Record extracts —
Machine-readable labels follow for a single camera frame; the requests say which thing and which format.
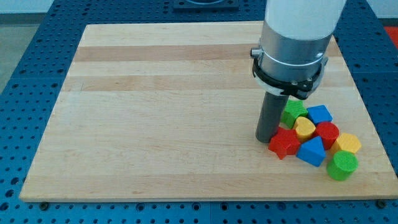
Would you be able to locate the yellow heart block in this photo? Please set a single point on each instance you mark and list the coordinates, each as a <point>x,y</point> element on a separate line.
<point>304,128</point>

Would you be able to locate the blue cube block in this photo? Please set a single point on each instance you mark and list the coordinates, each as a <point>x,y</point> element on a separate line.
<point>319,114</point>

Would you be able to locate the green cylinder block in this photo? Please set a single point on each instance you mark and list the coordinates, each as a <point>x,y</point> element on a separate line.
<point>342,165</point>

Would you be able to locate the red cylinder block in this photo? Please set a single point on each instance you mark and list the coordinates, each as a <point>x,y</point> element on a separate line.
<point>328,132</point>

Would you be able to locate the light wooden board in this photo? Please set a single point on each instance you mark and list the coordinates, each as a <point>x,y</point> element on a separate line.
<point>168,112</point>

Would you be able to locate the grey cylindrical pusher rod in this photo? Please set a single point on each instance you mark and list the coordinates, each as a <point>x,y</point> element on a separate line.
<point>270,116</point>

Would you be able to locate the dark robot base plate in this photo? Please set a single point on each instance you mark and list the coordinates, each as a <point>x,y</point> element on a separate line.
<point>184,5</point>

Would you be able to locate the red star block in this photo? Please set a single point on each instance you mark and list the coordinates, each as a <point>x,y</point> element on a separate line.
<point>284,143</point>

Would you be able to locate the blue triangle block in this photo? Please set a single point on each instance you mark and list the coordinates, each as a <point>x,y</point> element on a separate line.
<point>312,151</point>

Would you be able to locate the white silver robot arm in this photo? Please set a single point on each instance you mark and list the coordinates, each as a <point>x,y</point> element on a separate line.
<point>290,59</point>

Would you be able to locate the yellow hexagon block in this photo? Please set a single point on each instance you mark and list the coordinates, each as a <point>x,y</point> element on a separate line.
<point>346,142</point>

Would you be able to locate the green star block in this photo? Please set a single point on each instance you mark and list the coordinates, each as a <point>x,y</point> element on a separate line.
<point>292,110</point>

What you should do —
Copy every record above exactly as written, but leave out the pictures.

Answer box —
Machine-readable labels follow for a single camera frame; the requests say which thing and which format.
Would you be able to locate the yellow heart block in this photo? Please set a single point on each instance you mark and list the coordinates, each as a <point>x,y</point> element on a separate line.
<point>304,128</point>

Would you be able to locate the blue cube block in this photo? Please set a single point on each instance you mark and list the coordinates, each as a <point>x,y</point> element on a separate line.
<point>319,114</point>

Would you be able to locate the green cylinder block in this photo? Please set a single point on each instance you mark and list the coordinates, each as a <point>x,y</point> element on a separate line.
<point>342,165</point>

Would you be able to locate the red cylinder block in this photo? Please set a single point on each instance you mark and list the coordinates, each as a <point>x,y</point> element on a separate line.
<point>328,132</point>

Would you be able to locate the light wooden board in this photo? Please set a single point on each instance you mark and list the coordinates, each as a <point>x,y</point> element on a separate line.
<point>168,112</point>

Would you be able to locate the grey cylindrical pusher rod in this photo? Please set a single point on each instance you mark and list the coordinates, each as a <point>x,y</point> element on a separate line.
<point>270,116</point>

Would you be able to locate the dark robot base plate in this photo? Please set a single point on each instance you mark and list the coordinates, each as a <point>x,y</point> element on a separate line.
<point>184,5</point>

Would you be able to locate the red star block in this photo? Please set a single point on each instance you mark and list the coordinates, each as a <point>x,y</point> element on a separate line.
<point>284,143</point>

Would you be able to locate the blue triangle block in this photo? Please set a single point on each instance you mark and list the coordinates, each as a <point>x,y</point> element on a separate line.
<point>312,151</point>

Would you be able to locate the white silver robot arm in this photo? Please set a single point on each instance you mark and list the coordinates, each as a <point>x,y</point> element on a separate line.
<point>290,59</point>

Would you be able to locate the yellow hexagon block in this photo? Please set a single point on each instance you mark and list the coordinates, each as a <point>x,y</point> element on a separate line.
<point>346,142</point>

Would you be able to locate the green star block in this photo? Please set a single point on each instance you mark and list the coordinates, each as a <point>x,y</point> element on a separate line.
<point>292,110</point>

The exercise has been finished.